Learn how to optimize Smart Shopping campaigns. Using AI and machine learning, you can create local inventory ads, display ads, segment products, and test new features.
Set an average daily budget
If you are considering running a Google Shopping campaign, it is not a bad idea to have a plan in place. In October of last year, Google doubled its budget and gave advertisers the ability to set a monthly spending cap. You can also use the Adwords search engine to optimize your shopping ads and track performance on an individual basis. Smart Shopping campaigns are a great way to get your product in front of more customers without breaking the bank. However, you have to get it right the first time. So how do you go about setting up a smart shopping campaign?
The best advice is to start small, with a modest budget and test out the various ad formats on a daily basis. As you increase your budget, be sure to keep an eye on the numbers and tweak your campaigns as necessary to ensure you are getting the most bang for your buck.
When optimizing a smart shopping campaign, you’ll need to take a closer look at how you’re segmenting your products. This helps to gauge your campaign’s performance and will allow you to optimize the automated bidding process.
Smart Shopping campaigns are a powerful tool for an e-commerce business. They offer the ability to reach new audiences, expand your reach and gain branded search visibility. The key to success is creating a robust product feed and following Google’s best practices.
Segmentation can happen at a brand, category, product type or item ID level. You can also segment based on price or popularity. If your campaign includes a lot of low-margin items, you may consider using custom labels to better manage your budget.
If your smart shopping campaign is set up with a target ROI, you can adjust your spend accordingly. For instance, if you’ve created a smart shopping campaign that includes new products, you may want to reduce your ad impressions in order to reach your ROI goal.
Utilize AI & machine learning
There are many ways to optimize your smart shopping campaigns. However, you have to know where to start. One of the best ways is to make sure you’ve got a quality data feed. This is especially true if you’re trying to rank at the top of Google’s search results.
The best way to get the most bang for your buck is to take a multi-pronged approach. First, you’ll want to do some basic research and optimization. For example, you’ll want to see if you can maximize the ad budget by optimizing the product feed. Secondly, you’ll want to take a close look at your historical performance KPIs. A thorough analysis of the past will help you understand how well you are doing right now. You might also want to think about using negative keywords to filter out irrelevant traffic.
Create local inventory ads & display ads
Google Local Inventory Ads are a great way to bridge the gap between online and offline stores. This allows retailers to provide shoppers with more relevant information upfront and drive physical store visits.
The Local Inventory Ad feature provides businesses with more control over promotions and the ability to direct shoppers to their own website.
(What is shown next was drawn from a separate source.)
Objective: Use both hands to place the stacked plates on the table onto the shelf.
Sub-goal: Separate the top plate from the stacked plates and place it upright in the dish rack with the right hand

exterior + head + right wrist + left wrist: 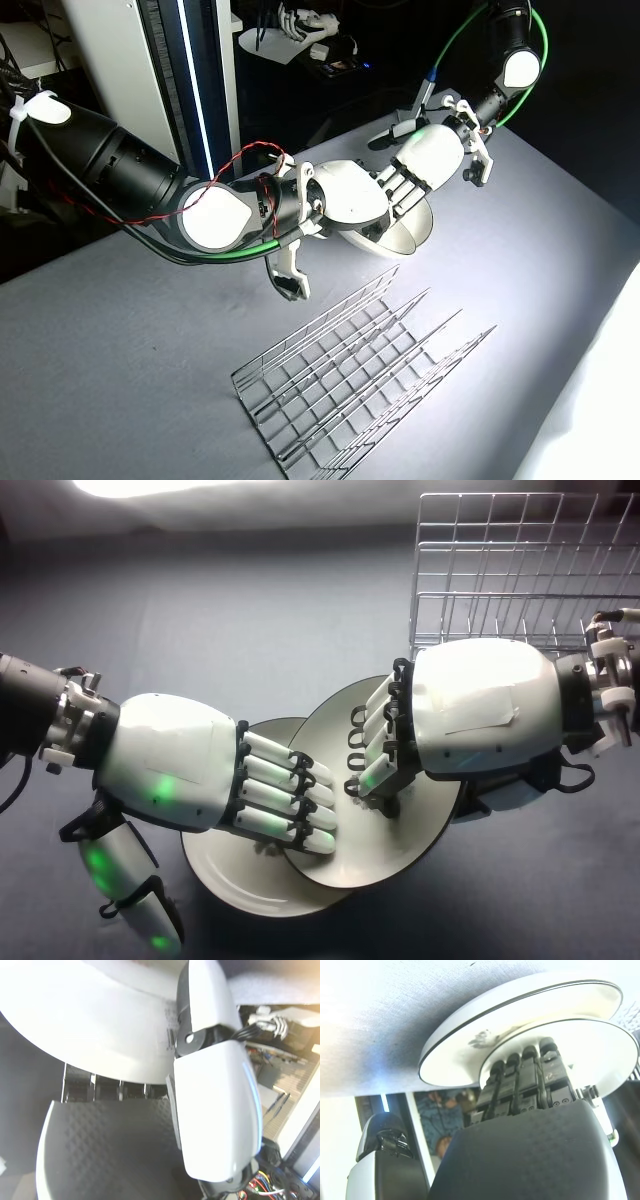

Its effectiveness is bolstered by its use of the same marketing copy, images and components as other ads.
These ads can appear in Google Display Network, YouTube and Gmail. They can also be combined with other ads, such as video ads, to make shopping more interactive.
Smart Shopping campaigns are a relatively new offering on Google Ads. They combine display remarketing campaigns with automated bidding and machine learning.
In order to create Local Inventory Ads, you must have a product data feed. This feed contains important additional attributes, such as price, stock count, item availability, and more. To keep the feed accurate, it should be maintained and updated regularly.
Test new features exclusive to Smart Shopping
If you are a retailer selling products online and are considering using Google Smart Shopping for your campaigns, it’s important to know some of its features. For example, this new advertising type gives you access to machine learning to optimize your campaign. The goal is to find the best combination of campaign objectives and campaign metrics to drive the most conversions.
This can help you get more conversions from your budget. It also gives you the freedom to test products that may not be successful in traditional Shopping campaigns.
You’ll need to update your product feed to ensure that it is optimized to Google’s specifications. You can check your feed health by using DataFeedWatch. This tool automatically fills in any missing parameters for you.
You’ll also need to test your campaign with enough data to properly evaluate performance. For example, you should run the same campaign for a minimum of 15 days to see what effects it has on conversions.